* WORK TO COMPLETE *
Retype the following data exactly, but leave its pictures out.

* INFORMATION PROVIDED *

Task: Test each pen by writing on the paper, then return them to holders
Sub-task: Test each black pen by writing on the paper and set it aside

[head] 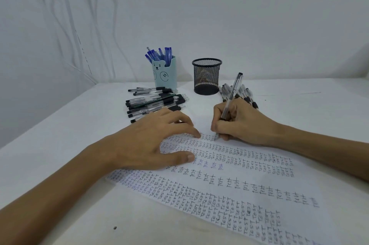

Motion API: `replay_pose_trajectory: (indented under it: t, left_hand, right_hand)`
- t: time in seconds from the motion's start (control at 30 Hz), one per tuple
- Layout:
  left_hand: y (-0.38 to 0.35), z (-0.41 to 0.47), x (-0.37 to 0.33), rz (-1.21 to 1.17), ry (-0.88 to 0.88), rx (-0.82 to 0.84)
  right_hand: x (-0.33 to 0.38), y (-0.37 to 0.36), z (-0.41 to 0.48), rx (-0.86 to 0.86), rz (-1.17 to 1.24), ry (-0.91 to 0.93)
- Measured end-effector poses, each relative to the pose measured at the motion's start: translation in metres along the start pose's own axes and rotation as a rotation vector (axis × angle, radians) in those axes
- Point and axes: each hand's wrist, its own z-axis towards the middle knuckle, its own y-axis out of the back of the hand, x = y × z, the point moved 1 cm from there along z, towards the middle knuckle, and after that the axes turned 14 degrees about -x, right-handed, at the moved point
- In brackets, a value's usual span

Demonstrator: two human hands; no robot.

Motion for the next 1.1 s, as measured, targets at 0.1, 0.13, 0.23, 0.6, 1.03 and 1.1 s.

* RESPONSE AREA *
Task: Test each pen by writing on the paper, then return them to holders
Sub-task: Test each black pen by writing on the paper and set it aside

[head] 

Motion API: `replay_pose_trajectory: (indented under it: t, left_hand, right_hand)`
- t: time in seconds from the motion's start (control at 30 Hz), one per tuple
- Layout:
  left_hand: y (-0.38 to 0.35), z (-0.41 to 0.47), x (-0.37 to 0.33), rz (-1.21 to 1.17), ry (-0.88 to 0.88), rx (-0.82 to 0.84)
  right_hand: x (-0.33 to 0.38), y (-0.37 to 0.36), z (-0.41 to 0.48), rx (-0.86 to 0.86), rz (-1.17 to 1.24), ry (-0.91 to 0.93)
- Measured end-effector poses, each relative to the pose measured at the motion's start: translation in metres along the start pose's own axes and rotation as a rotation vector (axis × angle, radians) in those axes
- Point and axes: each hand's wrist, its own z-axis towards the middle knuckle, its own y-axis out of the back of the hand, x = y × z, the point moved 1 cm from there along z, towards the middle knuckle, and after that the axes turned 14 degrees about -x, right-handed, at the moved point
- In brackets, a value's usual span

Demonstrator: two human hands; no robot.

Motion for the next 1.1 s, as measured, targets at 0.1, 0.13, 0.23, 0.6, 1.03 and 1.1 s.

The exercise is now complete.